(Items from a dataset)

******

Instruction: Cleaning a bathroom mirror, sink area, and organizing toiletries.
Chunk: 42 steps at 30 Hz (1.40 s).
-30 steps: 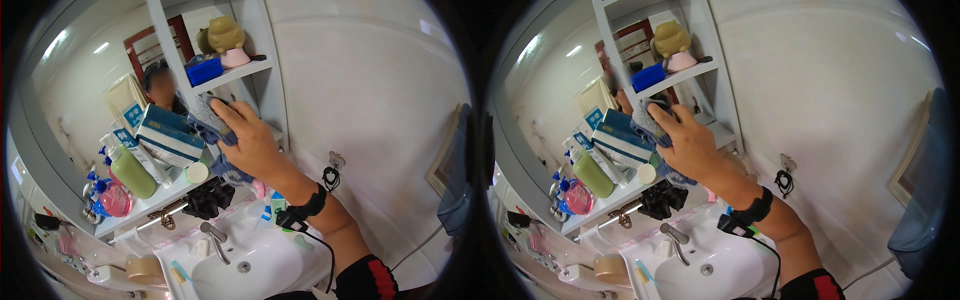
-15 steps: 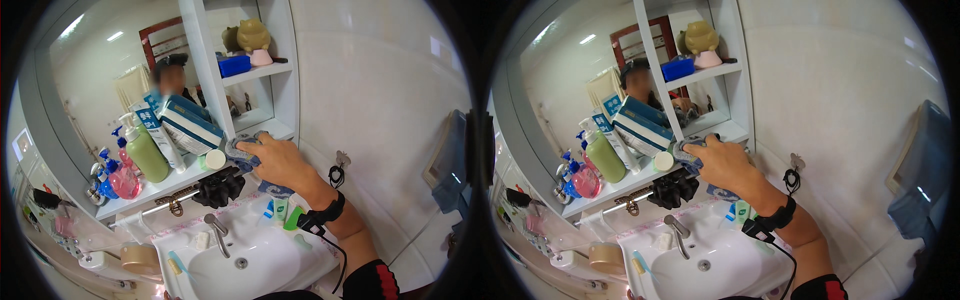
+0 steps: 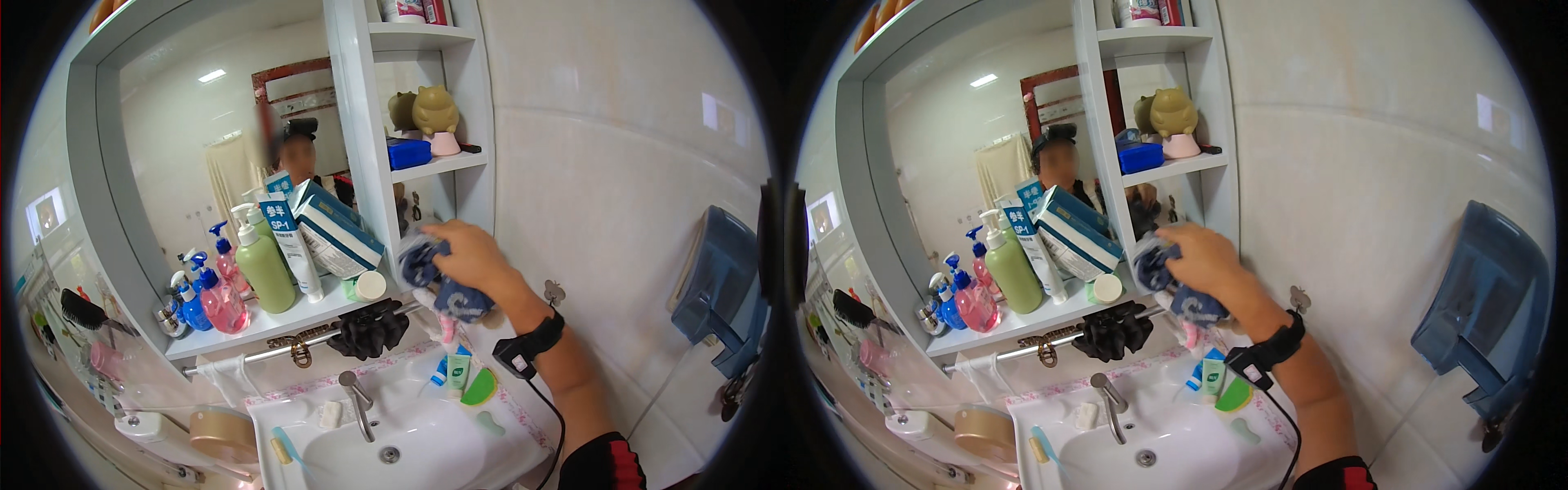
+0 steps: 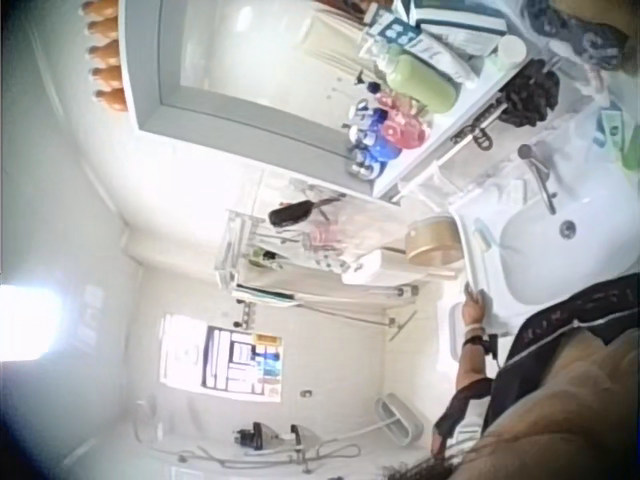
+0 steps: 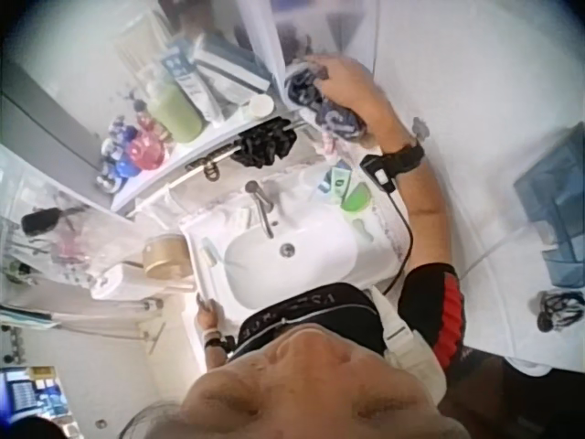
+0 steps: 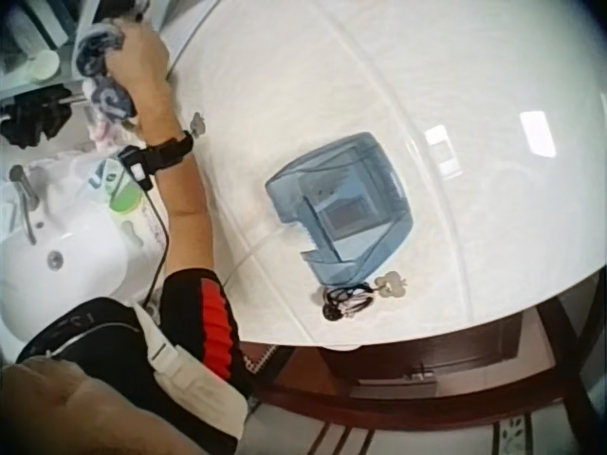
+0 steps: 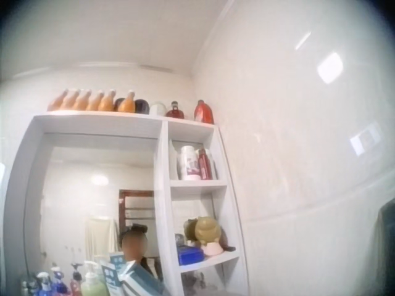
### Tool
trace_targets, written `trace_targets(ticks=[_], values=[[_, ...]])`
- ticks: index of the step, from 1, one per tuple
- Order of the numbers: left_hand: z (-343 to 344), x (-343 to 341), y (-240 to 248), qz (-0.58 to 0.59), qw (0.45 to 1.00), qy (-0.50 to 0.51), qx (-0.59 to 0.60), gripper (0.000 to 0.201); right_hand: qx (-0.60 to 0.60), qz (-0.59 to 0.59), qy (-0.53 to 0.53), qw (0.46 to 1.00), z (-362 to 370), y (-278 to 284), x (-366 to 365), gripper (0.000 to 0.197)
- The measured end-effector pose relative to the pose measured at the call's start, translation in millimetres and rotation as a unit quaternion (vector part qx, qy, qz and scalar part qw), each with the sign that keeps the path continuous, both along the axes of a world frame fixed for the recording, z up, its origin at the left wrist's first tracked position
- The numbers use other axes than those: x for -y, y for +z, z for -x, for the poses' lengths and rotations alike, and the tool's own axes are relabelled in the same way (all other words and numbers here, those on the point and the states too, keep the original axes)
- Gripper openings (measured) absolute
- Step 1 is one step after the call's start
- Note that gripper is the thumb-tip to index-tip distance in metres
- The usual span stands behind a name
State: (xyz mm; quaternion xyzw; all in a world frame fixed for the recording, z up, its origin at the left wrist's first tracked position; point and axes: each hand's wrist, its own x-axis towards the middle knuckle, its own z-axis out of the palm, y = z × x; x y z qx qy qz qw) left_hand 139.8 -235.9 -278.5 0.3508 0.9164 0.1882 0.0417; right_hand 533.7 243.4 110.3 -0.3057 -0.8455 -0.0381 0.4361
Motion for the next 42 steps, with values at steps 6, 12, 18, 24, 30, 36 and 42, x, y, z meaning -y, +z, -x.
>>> trace_targets(ticks=[6, 12, 18, 24, 30, 36, 42], values=[[-3, -7, -4, 0.000, 1.000, -0.004, -0.002, 0.060, -0.074, -0.029, -0.120, 0.990, -7, 25, -1, 0.049], [3, 0, -14, -0.033, 0.999, -0.006, 0.011, 0.059, 0.188, -0.035, -0.102, 0.976, 36, -3, -25, 0.036], [-2, 6, -7, 0.022, 0.999, -0.006, -0.046, 0.058, 0.363, -0.111, -0.231, 0.896, 11, 3, -45, 0.021], [-1, -8, -7, 0.065, 0.997, -0.001, -0.033, 0.056, 0.258, -0.014, -0.219, 0.941, 17, -6, -29, 0.032], [5, 5, -21, 0.013, 0.998, -0.016, -0.066, 0.055, 0.243, 0.066, -0.124, 0.960, 18, -3, 17, 0.044], [14, 2, -27, 0.011, 0.998, -0.029, -0.050, 0.055, 0.305, 0.002, -0.286, 0.908, 3, 8, -36, 0.031], [12, 0, -26, -0.007, 0.997, -0.038, -0.066, 0.056, 0.165, 0.037, -0.180, 0.969, 32, -3, -27, 0.029]])
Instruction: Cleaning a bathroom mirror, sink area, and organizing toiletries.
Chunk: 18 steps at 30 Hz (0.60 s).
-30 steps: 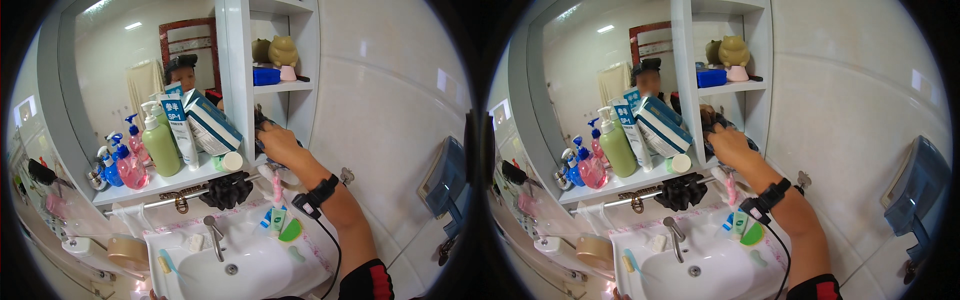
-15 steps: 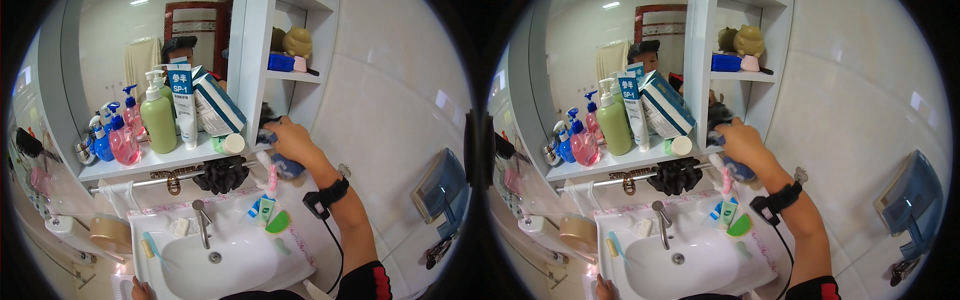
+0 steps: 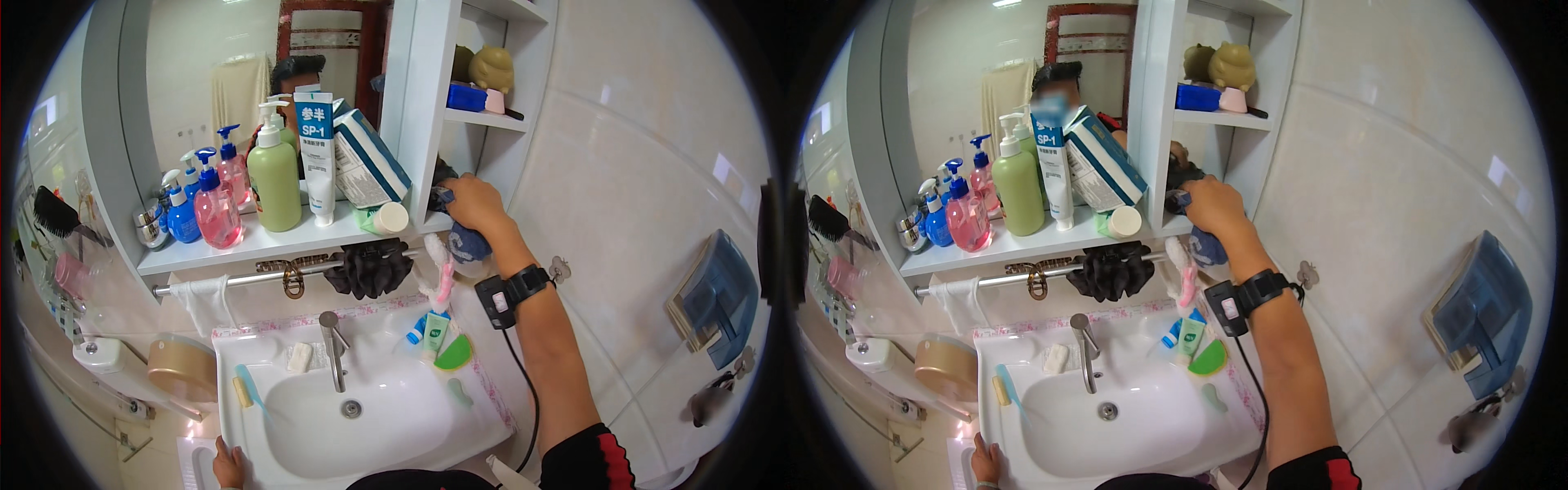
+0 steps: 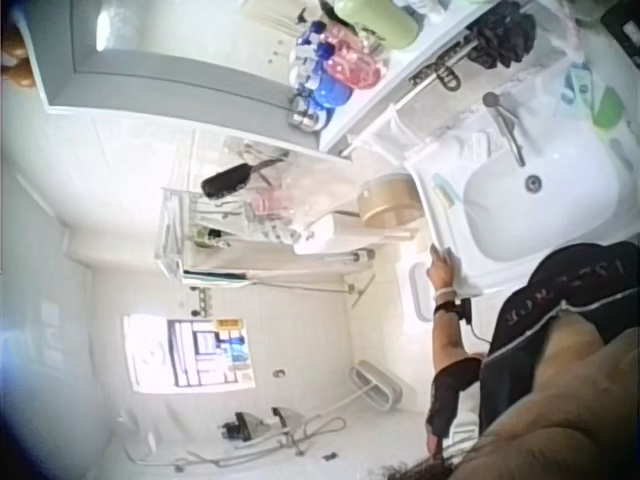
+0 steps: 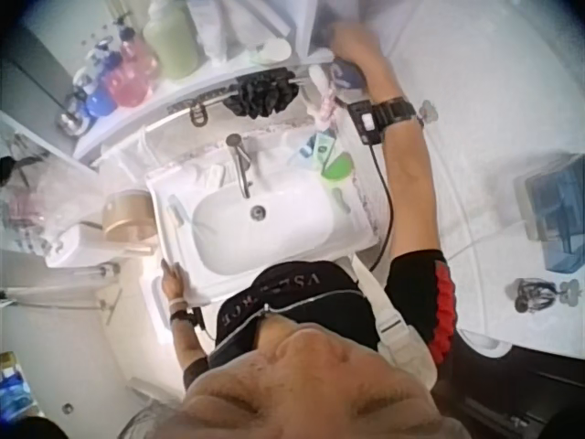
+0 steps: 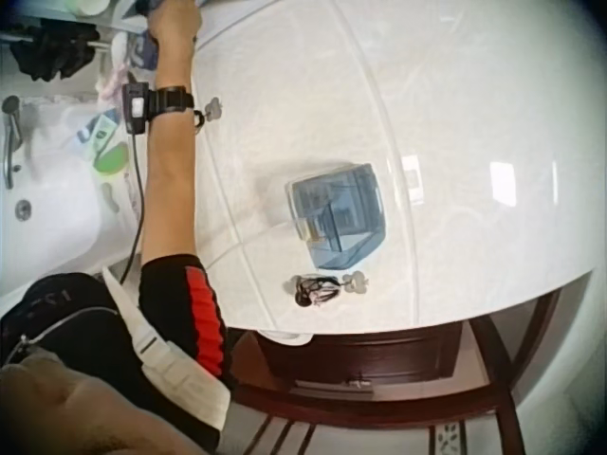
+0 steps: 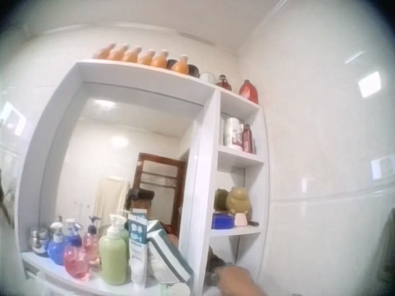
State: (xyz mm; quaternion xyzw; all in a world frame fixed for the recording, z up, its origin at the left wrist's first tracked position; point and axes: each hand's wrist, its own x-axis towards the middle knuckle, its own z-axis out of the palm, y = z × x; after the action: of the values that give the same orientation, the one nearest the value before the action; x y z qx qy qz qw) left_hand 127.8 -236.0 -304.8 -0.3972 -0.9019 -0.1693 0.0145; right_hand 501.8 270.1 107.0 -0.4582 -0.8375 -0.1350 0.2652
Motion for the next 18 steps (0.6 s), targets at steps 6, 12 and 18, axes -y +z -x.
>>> trace_targets(ticks=[6, 12, 18], values=[[10, 13, -18, 0.013, 1.000, -0.002, -0.003, 0.060, -0.060, 0.160, 0.217, 0.961, -43, 9, 31, 0.040], [-27, -10, 37, -0.090, 0.994, -0.039, -0.056, 0.052, -0.286, 0.274, 0.293, 0.870, -78, 17, 79, 0.046], [-111, -85, 150, -0.260, 0.856, -0.258, 0.365, 0.045, -0.119, 0.275, 0.471, 0.830, -1, -19, 144, 0.056]])
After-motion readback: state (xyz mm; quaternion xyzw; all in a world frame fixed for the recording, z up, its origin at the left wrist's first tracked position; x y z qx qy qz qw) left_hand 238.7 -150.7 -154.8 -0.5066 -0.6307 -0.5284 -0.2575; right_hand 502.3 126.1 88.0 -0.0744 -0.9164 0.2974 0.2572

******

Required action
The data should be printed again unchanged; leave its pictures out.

Reply
Instruction: Cleaning a bathroom mirror, sink area, and organizing toiletries.
Chunk: 42 steps at 30 Hz (1.40 s).
-30 steps: 
-15 steps: 
+0 steps: 
+0 steps: 
+0 steps: 
+0 steps: 
+0 steps: 
### Tool
trace_targets, written `trace_targets(ticks=[_], values=[[_, ...]])`
- ticks: index of the step, from 1, one per tuple
- Order of the numbers: left_hand: z (-343 to 344), x (-343 to 341), y (-240 to 248), qz (-0.58 to 0.59), qw (0.45 to 1.00), qy (-0.50 to 0.51), qx (-0.59 to 0.60), gripper (0.000 to 0.201); right_hand: qx (-0.60 to 0.60), qz (-0.59 to 0.59), qy (-0.53 to 0.53), qw (0.46 to 1.00), z (-362 to 370), y (-278 to 284), x (-366 to 365), gripper (0.000 to 0.197)
- The measured end-effector pose relative to the pose measured at the call's start, translation in millimetres and rotation as a unit quaternion (vector part qx, qy, qz and scalar part qw), each with the sign that keeps the path continuous, both along the axes of a world frame fixed for the recording, z up, its origin at the left wrist's first tracked position
- The numbers use other axes than those: x for -y, y for +z, z for -x, for the poses' lengths and rotations alike, and the tool's own axes are relabelled in the same way (all other words and numbers here, those on the point and the states too, keep the original axes)
- Gripper openings (measured) absolute
- Step 1 is one step after the call's start
- Note that gripper is the thumb-tip to index-tip distance in metres
- The usual span stands behind a name
State: (xyz mm; quaternion xyzw; all in a world frame fixed for the recording, z up, its origin at the left wrist's first tracked position; point and axes: each hand's wrist, its own x-axis towards the middle knuckle, its own z-axis out of the palm, y = z × x; x y z qx qy qz qw) left_hand 139.8 -235.9 -278.5 0.3508 0.9164 0.1882 0.0417; right_hand 533.7 243.4 110.3 -0.3057 -0.8455 -0.0381 0.4361
Motion for the next 42 steps, with values at steps 6, 12, 18, 24, 30, 36 and 42, x, y, z meaning -y, +z, -x.
>>> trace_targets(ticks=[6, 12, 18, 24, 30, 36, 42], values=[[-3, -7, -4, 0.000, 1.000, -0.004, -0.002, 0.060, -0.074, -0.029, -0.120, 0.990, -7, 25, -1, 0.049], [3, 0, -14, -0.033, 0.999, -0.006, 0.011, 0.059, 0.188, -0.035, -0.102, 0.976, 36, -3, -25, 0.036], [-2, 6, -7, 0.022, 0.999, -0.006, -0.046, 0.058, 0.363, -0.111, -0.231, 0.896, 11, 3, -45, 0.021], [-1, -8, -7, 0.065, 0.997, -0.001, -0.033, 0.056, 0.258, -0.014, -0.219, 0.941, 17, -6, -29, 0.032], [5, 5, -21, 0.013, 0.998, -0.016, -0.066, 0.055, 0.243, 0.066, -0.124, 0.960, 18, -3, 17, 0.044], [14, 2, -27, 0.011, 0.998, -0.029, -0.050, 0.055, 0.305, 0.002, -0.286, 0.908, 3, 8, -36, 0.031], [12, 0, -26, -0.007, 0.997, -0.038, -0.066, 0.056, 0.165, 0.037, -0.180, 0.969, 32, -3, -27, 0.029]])
Instruction: Cleaning a bathroom mirror, sink area, and organizing toiletries.
Chunk: 18 steps at 30 Hz (0.60 s).
-30 steps: 
-15 steps: 
+0 steps: 
+0 steps: 
+0 steps: 
+0 steps: 
+0 steps: 
State: (xyz mm; quaternion xyzw; all in a world frame fixed for the recording, z up, its origin at the left wrist's first tracked position; point and axes: each hand's wrist, its own x-axis towards the middle knuckle, its own z-axis out of the palm, y = z × x; after the action: of the values that give the same orientation, the one nearest the value before the action; x y z qx qy qz qw) left_hand 127.8 -236.0 -304.8 -0.3972 -0.9019 -0.1693 0.0145; right_hand 501.8 270.1 107.0 -0.4582 -0.8375 -0.1350 0.2652
Motion for the next 18 steps (0.6 s), targets at steps 6, 12 and 18, axes -y +z -x.
>>> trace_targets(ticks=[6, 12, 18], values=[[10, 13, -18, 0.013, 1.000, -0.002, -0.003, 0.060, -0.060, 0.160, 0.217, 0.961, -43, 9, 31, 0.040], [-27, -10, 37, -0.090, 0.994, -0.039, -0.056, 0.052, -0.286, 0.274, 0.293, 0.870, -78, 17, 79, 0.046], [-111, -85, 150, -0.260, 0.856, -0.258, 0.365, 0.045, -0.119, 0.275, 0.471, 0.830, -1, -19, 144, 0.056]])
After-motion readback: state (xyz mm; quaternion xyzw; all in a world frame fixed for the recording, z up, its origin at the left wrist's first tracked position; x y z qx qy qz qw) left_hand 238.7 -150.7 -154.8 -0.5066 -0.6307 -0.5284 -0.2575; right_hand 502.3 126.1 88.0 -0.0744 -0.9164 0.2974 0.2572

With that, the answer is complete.